Clinical studies prove the effectiveness and safety of combined treatment for peripheral artery disease, which includes treatment with Passeo-18 Lux together with Pulsar-18 - both from Biotronic
Biotronic, a developer and manufacturer of medical devices for the treatment of heart diseases, presented during the LINC 2016 conference the results of the BIOLUX P-III study that referred to the effectiveness of the use of Passeo-18 Lux, the company's drug-releasing balloon (DRB). 700 peripheral artery disease patients from 55 sites in 19 countries took part in the study. The Passeo-18 Lux enables optimal transfer of the drug directly to the target tissue. Another unique feature of the balloon is its protective auxiliary envelope that helps in more efficient targeting.
"Passeo-18 Lux has already proven its safety in a number of controlled trials in the past both in cases of superficial femoral artery (SFA) and in cases of below-the-knee (BTK)," says Dr. Gunnar Tepe, from the Rosenheim clinic in Germany. "The current study extended the use to a wide population that would reflect the treatment as a routine medical procedure. The results of the study support the fact that the treatment is effective for the treatment of arterial blockages in the lower limbs.' According to Dr. Tapa, the current study confirms the results obtained from a series of smaller studies, while supporting it
in drug-coated balloon (DCB) as a potential standard approach for the treatment of lower extremity diseases.
The primary endpoint of the BIOLUX P-III study was freedom from severe adverse events (MAE) at 6 months, defined as death, amputation, and re-catheterization of the area (TLR). Of the 200 patients for whom the data was collected, the rate of patients who did not have severe adverse effects (MAE) was 94.4% and the rate of patients who did not require repeat catheterization in the area was 96.8%.

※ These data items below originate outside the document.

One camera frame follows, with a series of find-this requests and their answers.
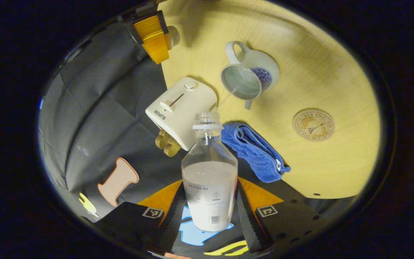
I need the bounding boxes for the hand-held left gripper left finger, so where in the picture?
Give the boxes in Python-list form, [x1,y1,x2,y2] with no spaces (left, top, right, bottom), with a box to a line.
[85,179,188,256]

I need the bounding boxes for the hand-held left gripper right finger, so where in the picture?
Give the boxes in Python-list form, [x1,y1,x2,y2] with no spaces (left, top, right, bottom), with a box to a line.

In additional studies, BIOFLEX PEACE and BIOLUX 4EVER, the effectiveness and safety of a combined treatment course in peripheral artery disease was demonstrated, using the Passeo-18 Lux, a drug-releasing balloon (DRB) and the Pulsar-18, an innovative stent - both from Biotronic. The Pulsar-18 stent, which has a flexible design that incorporates proBIO silicone coating into the stent, which significantly optimizes its compatibility with the patient's body. It combines a flexible design with thin struts and the ProBio coating significantly improves its biological compatibility in the patient's body, which contributes to the excellent clinical results in studies.
"Both studies reinforce what we already knew from previous studies, such as DEBAS: the combination of the two products contributes to improving patient treatment outcomes," says Dr. Mariana Brodman, from the University of Graz in Austria and director of the LINC 2016 conference.

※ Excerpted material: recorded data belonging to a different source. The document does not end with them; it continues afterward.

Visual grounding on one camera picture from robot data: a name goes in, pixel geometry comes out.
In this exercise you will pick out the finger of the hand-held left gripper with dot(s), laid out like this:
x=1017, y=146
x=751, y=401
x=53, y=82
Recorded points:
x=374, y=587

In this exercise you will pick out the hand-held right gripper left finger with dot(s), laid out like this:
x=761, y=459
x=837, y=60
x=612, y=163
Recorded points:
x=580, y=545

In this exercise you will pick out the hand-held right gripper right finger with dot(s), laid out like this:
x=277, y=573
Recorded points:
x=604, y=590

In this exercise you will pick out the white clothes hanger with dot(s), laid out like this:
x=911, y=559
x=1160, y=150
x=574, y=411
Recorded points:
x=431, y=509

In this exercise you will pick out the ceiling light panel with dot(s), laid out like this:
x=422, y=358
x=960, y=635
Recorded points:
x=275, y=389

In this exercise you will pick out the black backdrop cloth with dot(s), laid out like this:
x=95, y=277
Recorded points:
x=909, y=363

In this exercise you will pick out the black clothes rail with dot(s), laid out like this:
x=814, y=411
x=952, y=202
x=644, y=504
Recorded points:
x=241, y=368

Peripheral artery disease, or peripheral vascular disease, is a disease caused by blockages of arteries that carry blood to the limbs, especially the lower limbs (legs). This disease is one of the reasons for the increase in the rate of heart disease and mortality in the population. The blockage of the arteries can occur anywhere in the arterial pathway in the circulatory system: first from the aorta artery (aorta) to the small blood vessels in the feet. The symptoms of the arterial disease can be in the form of complaints of lack of pulse in the legs or in the form of necrosis and irreversible wounds. This disease is found in a fifth of the population over the age of 70.